HPC Consortium: Sun HPC at Clemson University (Why Big SMPs Matter)
By Josh Simons on Jul 02, 2007
James Leylek, Director of the Computational Center for Mobility Systems at Clemson University (CU-CCMS), spoke at Sun's HPC Consortium meeting in Dresden this past week. He presented a brief overview of the Center and its mission and gave a status update on the Center's computational infrastructure, including an explanation of why CU-CCMS believes strongly in both large SMPs and small-node clusters for HPC.
Since his last update in November, the Center's computational infrastructure has now been put in place. It includes a Sun Fire E25K with 72 UltraSPARC IV+ processors and 680 Gbytes of memory; two Sun Fire E6900 systems, each with 24 UltraSPARC IV+ processors and 384 Gbytes of memory; 1600 cores worth of Sun Fire V20Z systems connected with Voltaire Infiniband; and a variety of workstations. All of the Big Iron is running Solaris 10, while the V20z cluster runs SUSE Linux. The infrastructure has a peak performance rating of about 11 TFLOPs
As Dr. Leylek explained, the mission of the Center is to provide a balanced computational approach to satisfy a diverse set of requirements from the ten major technical groups (e.g., fluid dynamics, acoustics, mechanics, vehicle design, human modelling, etc.) served by the Center. Also, because CU-CCMS is not a research organization and must deliver results on time and within budget, they have a focus on supplying stable, reliable infrastructure for their customers.

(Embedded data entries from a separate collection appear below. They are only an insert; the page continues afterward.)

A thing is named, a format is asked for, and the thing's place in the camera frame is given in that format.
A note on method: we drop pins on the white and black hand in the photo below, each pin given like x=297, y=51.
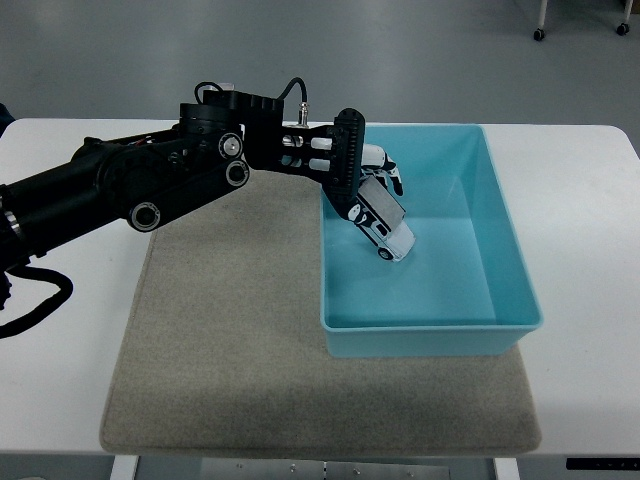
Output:
x=345, y=155

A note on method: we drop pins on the white toy car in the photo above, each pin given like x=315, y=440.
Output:
x=390, y=220

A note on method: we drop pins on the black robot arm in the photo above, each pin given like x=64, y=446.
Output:
x=125, y=175

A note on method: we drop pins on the blue plastic box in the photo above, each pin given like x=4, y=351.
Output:
x=440, y=280

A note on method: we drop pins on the square metal floor plate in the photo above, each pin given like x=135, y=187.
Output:
x=226, y=85

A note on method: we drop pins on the black caster wheel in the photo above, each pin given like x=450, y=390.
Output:
x=622, y=29
x=539, y=35

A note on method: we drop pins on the grey-brown felt mat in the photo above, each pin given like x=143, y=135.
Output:
x=225, y=350

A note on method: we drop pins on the white cart leg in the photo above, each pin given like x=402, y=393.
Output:
x=542, y=12
x=627, y=10

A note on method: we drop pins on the grey metal plate with screws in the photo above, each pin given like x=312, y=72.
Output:
x=325, y=471

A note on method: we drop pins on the person's leg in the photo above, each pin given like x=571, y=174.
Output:
x=3, y=117

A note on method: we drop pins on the white table leg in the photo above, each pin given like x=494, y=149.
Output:
x=122, y=469
x=506, y=470

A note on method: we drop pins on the black table control panel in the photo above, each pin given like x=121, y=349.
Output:
x=602, y=464

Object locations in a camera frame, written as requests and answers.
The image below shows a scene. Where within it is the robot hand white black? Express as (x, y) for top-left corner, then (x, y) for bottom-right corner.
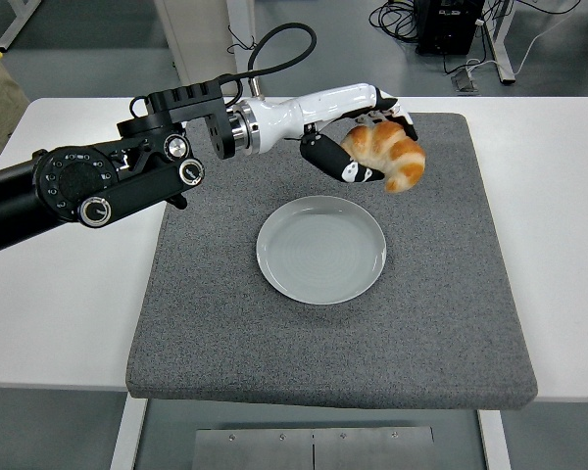
(247, 82), (419, 186)

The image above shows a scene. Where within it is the croissant bread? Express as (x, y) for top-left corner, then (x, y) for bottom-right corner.
(339, 119), (427, 194)

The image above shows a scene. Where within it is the grey round plate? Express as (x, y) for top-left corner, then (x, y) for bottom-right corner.
(256, 195), (388, 306)

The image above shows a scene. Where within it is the grey metal plate with screws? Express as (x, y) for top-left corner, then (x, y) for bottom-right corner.
(194, 426), (435, 470)

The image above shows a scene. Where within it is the small grey foot pedal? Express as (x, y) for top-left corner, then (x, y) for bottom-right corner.
(450, 68), (480, 94)

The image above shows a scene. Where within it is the black computer box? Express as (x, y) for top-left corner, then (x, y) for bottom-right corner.
(414, 0), (486, 56)

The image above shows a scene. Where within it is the grey felt mat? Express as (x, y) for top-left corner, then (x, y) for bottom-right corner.
(124, 112), (539, 411)

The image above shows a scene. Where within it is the white slanted desk leg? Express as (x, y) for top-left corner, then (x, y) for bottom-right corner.
(0, 0), (43, 53)

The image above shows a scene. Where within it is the person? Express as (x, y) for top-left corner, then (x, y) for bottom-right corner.
(0, 29), (29, 175)

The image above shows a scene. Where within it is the white table leg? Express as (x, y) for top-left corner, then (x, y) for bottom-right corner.
(476, 408), (513, 470)
(108, 394), (149, 470)

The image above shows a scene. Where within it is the thin black cable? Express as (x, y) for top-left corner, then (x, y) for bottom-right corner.
(224, 23), (260, 54)

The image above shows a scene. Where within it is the black cable bundle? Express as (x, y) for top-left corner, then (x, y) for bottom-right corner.
(368, 0), (422, 46)

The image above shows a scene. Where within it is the white desk frame leg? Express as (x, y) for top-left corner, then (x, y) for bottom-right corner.
(483, 0), (516, 87)

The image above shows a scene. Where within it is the thin white cable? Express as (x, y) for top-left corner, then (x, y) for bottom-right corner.
(463, 17), (584, 77)

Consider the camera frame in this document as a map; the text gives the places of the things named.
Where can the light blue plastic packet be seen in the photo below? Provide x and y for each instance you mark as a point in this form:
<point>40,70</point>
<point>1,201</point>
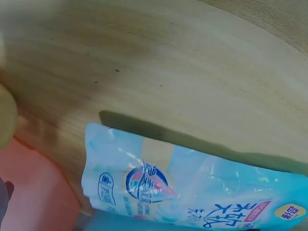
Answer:
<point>192,187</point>

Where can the person's left fingers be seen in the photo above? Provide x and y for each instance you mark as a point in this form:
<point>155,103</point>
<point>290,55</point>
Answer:
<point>6,115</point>

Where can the person's left hand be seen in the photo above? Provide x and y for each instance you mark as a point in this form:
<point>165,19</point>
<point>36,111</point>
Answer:
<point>6,115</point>

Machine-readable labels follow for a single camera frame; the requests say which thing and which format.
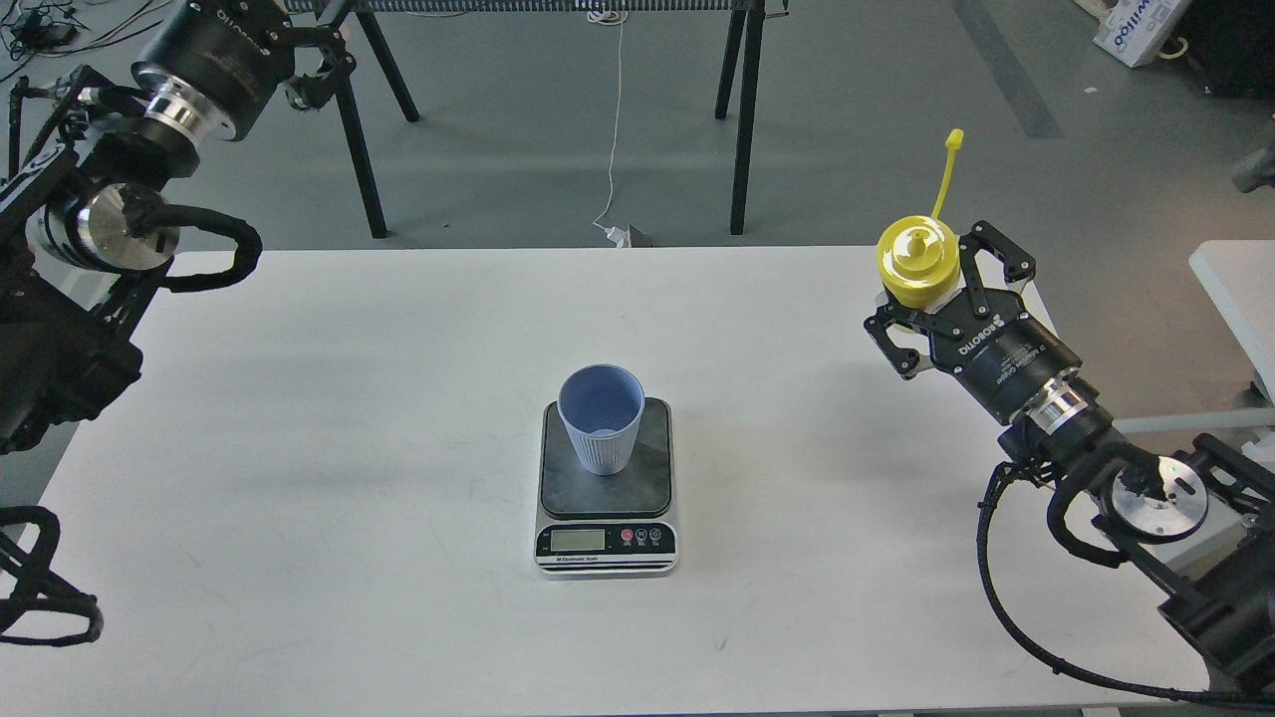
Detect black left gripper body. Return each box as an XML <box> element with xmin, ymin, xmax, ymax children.
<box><xmin>130</xmin><ymin>1</ymin><xmax>295</xmax><ymax>142</ymax></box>

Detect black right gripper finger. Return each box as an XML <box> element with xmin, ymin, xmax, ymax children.
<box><xmin>864</xmin><ymin>293</ymin><xmax>947</xmax><ymax>380</ymax></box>
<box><xmin>956</xmin><ymin>219</ymin><xmax>1037</xmax><ymax>320</ymax></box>

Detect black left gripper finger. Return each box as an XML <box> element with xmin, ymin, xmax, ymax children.
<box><xmin>261</xmin><ymin>23</ymin><xmax>357</xmax><ymax>111</ymax></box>

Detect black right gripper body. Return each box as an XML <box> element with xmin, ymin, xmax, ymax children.
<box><xmin>929</xmin><ymin>290</ymin><xmax>1081</xmax><ymax>426</ymax></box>

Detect yellow squeeze bottle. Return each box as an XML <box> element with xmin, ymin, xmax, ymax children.
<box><xmin>876</xmin><ymin>128</ymin><xmax>964</xmax><ymax>313</ymax></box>

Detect blue ribbed plastic cup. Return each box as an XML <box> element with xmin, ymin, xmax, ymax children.
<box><xmin>557</xmin><ymin>364</ymin><xmax>645</xmax><ymax>476</ymax></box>

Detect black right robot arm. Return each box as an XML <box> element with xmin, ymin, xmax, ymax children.
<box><xmin>864</xmin><ymin>216</ymin><xmax>1274</xmax><ymax>712</ymax></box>

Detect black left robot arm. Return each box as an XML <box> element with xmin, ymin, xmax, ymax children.
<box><xmin>1</xmin><ymin>1</ymin><xmax>356</xmax><ymax>454</ymax></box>

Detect digital kitchen scale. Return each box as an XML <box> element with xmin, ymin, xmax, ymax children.
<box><xmin>533</xmin><ymin>395</ymin><xmax>681</xmax><ymax>580</ymax></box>

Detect white cardboard box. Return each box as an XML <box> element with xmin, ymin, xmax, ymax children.
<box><xmin>1093</xmin><ymin>1</ymin><xmax>1193</xmax><ymax>69</ymax></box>

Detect black cables on floor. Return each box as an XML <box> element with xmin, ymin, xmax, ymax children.
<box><xmin>0</xmin><ymin>0</ymin><xmax>215</xmax><ymax>85</ymax></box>

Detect white hanging cable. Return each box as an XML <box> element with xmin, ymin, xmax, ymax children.
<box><xmin>587</xmin><ymin>8</ymin><xmax>634</xmax><ymax>248</ymax></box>

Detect black trestle table frame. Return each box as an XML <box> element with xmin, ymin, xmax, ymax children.
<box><xmin>261</xmin><ymin>0</ymin><xmax>793</xmax><ymax>240</ymax></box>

The wide range of systems at CU-CCMS reflects an understanding that one size does not fit all for HPC applications: not everything parallelizes onto clusters. As an example, adaptive multi-grid computations are considered to be memory monsters that benefit from the immense capabilities found within the single Solaris image of an E25K or E6900. At the Center, they view billion-element finite element simulations as a starting point for full vehicle simulations. They are dealing with big problems.
As the Center prepared to bring its computational capabilities on line, what scared the CU-CCMS staff the most was the actual act of setting up and deploying this infrastructure. With Clemson, Sun, CISCO, and Voltaire all responsible for key aspects of the infrastructure, they were worried that coordinating all of these efforts successfully was going to be an absolute nightmare.
In response to this, Sun assigned a program manager to run the entire integration process. As Dr. Leylek said, the Sun program manager put together the most detailed integration plan he had ever seen in his life. In addition, as work progressed, all status was reported on a site accessible to all participating parties, which aided in maintaining coordination and promoting problem solving throughout the process.
In the end, Dr. Leylek said that what they had feared would be a nightmare turned out to be as seamless and painlessly smooth as it could have been.